Géricault zainspirował karierę czołowej postaci romantyzmu, Eugène'a Delacroix (który pozował jako jedna z postaci umierających w Tratwie Meduzy). Ich związek nieuchronnie pogorszył reputację Géricaulta jako protoromantyka. Ale Géricault, który był wieloma rzeczami, był prawdopodobnie bardziej realistą niż romantykiem. Chciał pokazać rzeczy takimi, jakie były.

jak sprawić, by film stał się wirusowy za darmo

Ten duch, ta gotowość do stawienia czoła temu, co jest z miłością i bez kłamstwa, przerodziła się w przedstawienie Géricaulta na łożu śmierci Champmartina. Oddychać, mieć kości, mięśnie, ścięgna i tłuszcz, poruszać się, emotować, kochać — każdy ostatni aspekt tego jest cudem, który prędzej czy później zostanie nam wszystkim odebrany.

Great Works, In Focus Seria prezentująca ulubione prace krytyka sztuki Sebastiana Smee w stałych kolekcjach w całych Stanach Zjednoczonych. To są rzeczy, które mnie poruszają. Częścią zabawy jest próba zrozumienia, dlaczego.

Edycja zdjęć i badania przez Kelsey Ables.
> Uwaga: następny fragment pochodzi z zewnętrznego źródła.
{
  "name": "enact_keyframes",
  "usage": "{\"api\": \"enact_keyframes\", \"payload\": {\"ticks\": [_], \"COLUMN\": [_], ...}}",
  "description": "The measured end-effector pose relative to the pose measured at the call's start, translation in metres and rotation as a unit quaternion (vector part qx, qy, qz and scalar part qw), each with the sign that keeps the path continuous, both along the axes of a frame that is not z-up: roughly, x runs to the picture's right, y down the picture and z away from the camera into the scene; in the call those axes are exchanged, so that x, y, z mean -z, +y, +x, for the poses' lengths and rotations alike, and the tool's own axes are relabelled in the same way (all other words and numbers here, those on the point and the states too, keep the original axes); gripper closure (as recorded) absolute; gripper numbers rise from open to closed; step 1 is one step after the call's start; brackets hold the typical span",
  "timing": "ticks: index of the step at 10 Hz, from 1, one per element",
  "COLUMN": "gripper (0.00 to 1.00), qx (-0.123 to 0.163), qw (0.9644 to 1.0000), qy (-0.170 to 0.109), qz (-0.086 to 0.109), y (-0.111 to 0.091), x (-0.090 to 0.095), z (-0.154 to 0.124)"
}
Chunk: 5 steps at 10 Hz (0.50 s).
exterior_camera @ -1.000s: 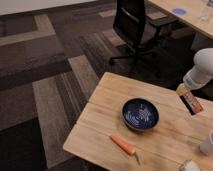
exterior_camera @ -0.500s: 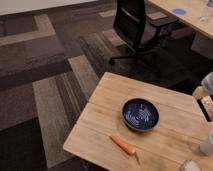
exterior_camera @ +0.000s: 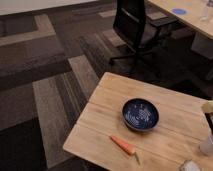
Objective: Place the eraser in the ceramic cup
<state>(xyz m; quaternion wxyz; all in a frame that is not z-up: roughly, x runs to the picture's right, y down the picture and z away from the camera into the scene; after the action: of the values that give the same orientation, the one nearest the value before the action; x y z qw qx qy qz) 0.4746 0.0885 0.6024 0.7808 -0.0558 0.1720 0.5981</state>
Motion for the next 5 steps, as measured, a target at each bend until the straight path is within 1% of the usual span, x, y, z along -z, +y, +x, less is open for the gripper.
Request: {"api": "enact_keyframes", "payload": {"ticks": [1,2,5], "gripper": [1.0,1.0,1.0], "qx": [-0.004,-0.004,0.01], "qw": [1.0,1.0,0.9992], "qy": [0.0,-0.003,-0.037], "qz": [0.003,0.003,0.006], "y": [0.009,0.013,0.02], "x": [0.006,0.007,-0.006], "z": [0.005,0.008,0.009]}}
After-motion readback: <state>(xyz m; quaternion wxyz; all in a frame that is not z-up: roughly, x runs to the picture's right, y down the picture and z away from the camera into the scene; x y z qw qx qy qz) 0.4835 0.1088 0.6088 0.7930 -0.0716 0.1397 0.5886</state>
Projekt i rozwój: Junne Alcantara.

Sebastian Smee

Sebastian Smee jest krytykiem sztuki w Livingmax, laureatem nagrody Pulitzera i autorem książki The Art of Rivalry: Four Friendships, Betrayals and Breakthroughs in Modern Art”. Pracował w Boston Globe oraz w Londynie i Sydney dla Daily Telegraph (Wielka Brytania), Guardiana, Spectatora i Sydney Morning Herald.